I found myself on San Francisco's Clement Street on Friday night, a kind of mini-Chinatown that springs forth from the middle of the Richmond. I purposely went without any recommendations on where to eat--I figured that I'd follow my nose, peer in windows, look for signs of life (and dumplings). My dining companion and I lingered in front of many a window, retraced our steps a few times--you don't want to make a mistake, here--and finally settled on Taiwan Restaurant.
It wasn't the decor that drew us in, I promise you that, but rather the chef in the window manning two enormous steamers, with barbequed pork buns and elegant pinched dumplings on deck. We ordered the gingery chicken dumplings and the pork dumplings and then tried to pick the perfect time to eat them, before they cooled down but after they pass through the stage where they burn your mouth, thereby ruining the rest of your meal. We also enjoyed a very fine plate of braised green beans topped with a handful of ground pork, lots of garlic and some Chinese pickled vegetables. All of this is just build up to what I really want to tell you about, though: the Taiwan spare ribs.
Now, I'm not really a spare rib kind of girl. But my curiousity was piqued, and the waiter gave an appreciative nod when I ordered them, like I was in the club. A huge platter of riblets appeared minutes later, braised, then deep fried, then rolled in the sublime sauce, which had hints of five spice powder and pineapple juice. I ate lots of them with great gusto, thinking of my friends Julia, who loves meaty things on the bone, the messier the better, and John, who confessed to me not too long ago that he doesn't like a) meat on the bone and b) onions in his food. More for us, John.

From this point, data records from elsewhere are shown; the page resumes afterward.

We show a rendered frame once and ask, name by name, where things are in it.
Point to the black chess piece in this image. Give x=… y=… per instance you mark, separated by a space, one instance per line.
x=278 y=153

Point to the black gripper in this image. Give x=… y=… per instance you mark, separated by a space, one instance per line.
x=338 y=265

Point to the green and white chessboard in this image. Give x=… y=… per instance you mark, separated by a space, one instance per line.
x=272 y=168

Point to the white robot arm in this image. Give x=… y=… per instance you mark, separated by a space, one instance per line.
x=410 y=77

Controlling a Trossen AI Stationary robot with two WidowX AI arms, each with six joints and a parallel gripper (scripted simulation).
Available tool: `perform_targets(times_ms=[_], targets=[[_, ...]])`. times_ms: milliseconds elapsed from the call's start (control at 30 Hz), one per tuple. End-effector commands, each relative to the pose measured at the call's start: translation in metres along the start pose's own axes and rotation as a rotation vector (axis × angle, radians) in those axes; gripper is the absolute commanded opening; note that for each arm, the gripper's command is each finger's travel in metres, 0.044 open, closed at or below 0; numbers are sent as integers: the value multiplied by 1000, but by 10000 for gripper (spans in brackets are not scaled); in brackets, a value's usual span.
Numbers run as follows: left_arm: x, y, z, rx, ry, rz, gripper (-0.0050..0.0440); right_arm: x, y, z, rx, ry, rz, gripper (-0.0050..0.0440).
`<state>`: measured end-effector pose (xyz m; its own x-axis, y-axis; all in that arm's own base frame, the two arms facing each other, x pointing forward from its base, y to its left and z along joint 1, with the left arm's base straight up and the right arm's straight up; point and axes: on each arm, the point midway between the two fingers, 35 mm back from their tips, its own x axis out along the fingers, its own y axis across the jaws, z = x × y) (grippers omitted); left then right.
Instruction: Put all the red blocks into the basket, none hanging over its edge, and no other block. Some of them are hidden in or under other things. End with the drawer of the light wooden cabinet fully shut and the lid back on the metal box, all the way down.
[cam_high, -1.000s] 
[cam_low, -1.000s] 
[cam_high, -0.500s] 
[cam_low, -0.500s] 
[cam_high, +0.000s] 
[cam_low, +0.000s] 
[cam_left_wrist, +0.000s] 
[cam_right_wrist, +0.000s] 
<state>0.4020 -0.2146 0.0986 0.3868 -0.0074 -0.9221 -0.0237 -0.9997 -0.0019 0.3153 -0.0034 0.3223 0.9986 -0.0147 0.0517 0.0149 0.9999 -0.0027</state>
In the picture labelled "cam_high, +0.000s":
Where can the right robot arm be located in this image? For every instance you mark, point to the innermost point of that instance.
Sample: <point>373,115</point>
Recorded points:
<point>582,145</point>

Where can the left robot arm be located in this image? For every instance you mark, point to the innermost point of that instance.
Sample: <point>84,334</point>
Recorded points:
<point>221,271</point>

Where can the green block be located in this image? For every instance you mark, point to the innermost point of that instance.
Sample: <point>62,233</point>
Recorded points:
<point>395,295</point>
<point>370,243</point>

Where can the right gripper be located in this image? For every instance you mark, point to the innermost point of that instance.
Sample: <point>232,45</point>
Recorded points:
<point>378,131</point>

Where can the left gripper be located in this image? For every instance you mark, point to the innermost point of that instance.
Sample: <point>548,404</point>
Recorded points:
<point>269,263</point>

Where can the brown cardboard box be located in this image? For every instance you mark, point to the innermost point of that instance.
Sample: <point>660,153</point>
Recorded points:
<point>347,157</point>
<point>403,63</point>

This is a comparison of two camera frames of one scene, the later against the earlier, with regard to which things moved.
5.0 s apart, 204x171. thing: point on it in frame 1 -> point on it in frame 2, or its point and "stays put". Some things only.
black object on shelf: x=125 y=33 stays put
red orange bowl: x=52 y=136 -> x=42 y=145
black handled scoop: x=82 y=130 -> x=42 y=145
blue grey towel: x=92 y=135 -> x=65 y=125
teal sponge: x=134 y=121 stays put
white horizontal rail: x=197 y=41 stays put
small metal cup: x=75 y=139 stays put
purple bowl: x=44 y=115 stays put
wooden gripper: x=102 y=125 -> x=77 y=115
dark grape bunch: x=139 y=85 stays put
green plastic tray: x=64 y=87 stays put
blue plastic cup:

That's the good news. The bad news is that Sunday morning I had an absolutely dreadful brunch. At a respectable place, too, the kind of place that sets you back $50 for breakfast. The kind of place that is great at dinner, but at brunch turns into a place that you should warn your friends about. Luna Park, 18th and Valencia. I'm not going to say that it was a disaster--wait, that's exactly what I'm going to say. A trainwreck, disguised as breakfast. I ordered a chickpea stew with poached eggs and merguez sausage, and what I received was a bowl of underseasoned, undercooked chickpeas in a thin tomato broth, with a soggy square of bread in the middle, topped with two poached-to-the-point-of-hard-boiled eggs. And grizzled dry bits of merguez. Four grizzled bit, to be exact, each about the size of my thumbnail. When I alerted the waitress to the fact that the eggs were way overdone, and asked that she replace them, she did--with a bowl of poached eggs so UNDERCOOKED that the whites weren't even set. Actually, they were brought out by another waitress; I didn't see ours again until she brought us the check.
I suppose I could have been more aggressive about it, but I kind of thought that my entirely uneaten breakfast would send a signal. Wrong again. And the final straw? $2.75 for a cup of coffee that wasn't refilled a single time. I'm over it, I swear.
They should go take some lessons from the folks at Taiwan Restaurant.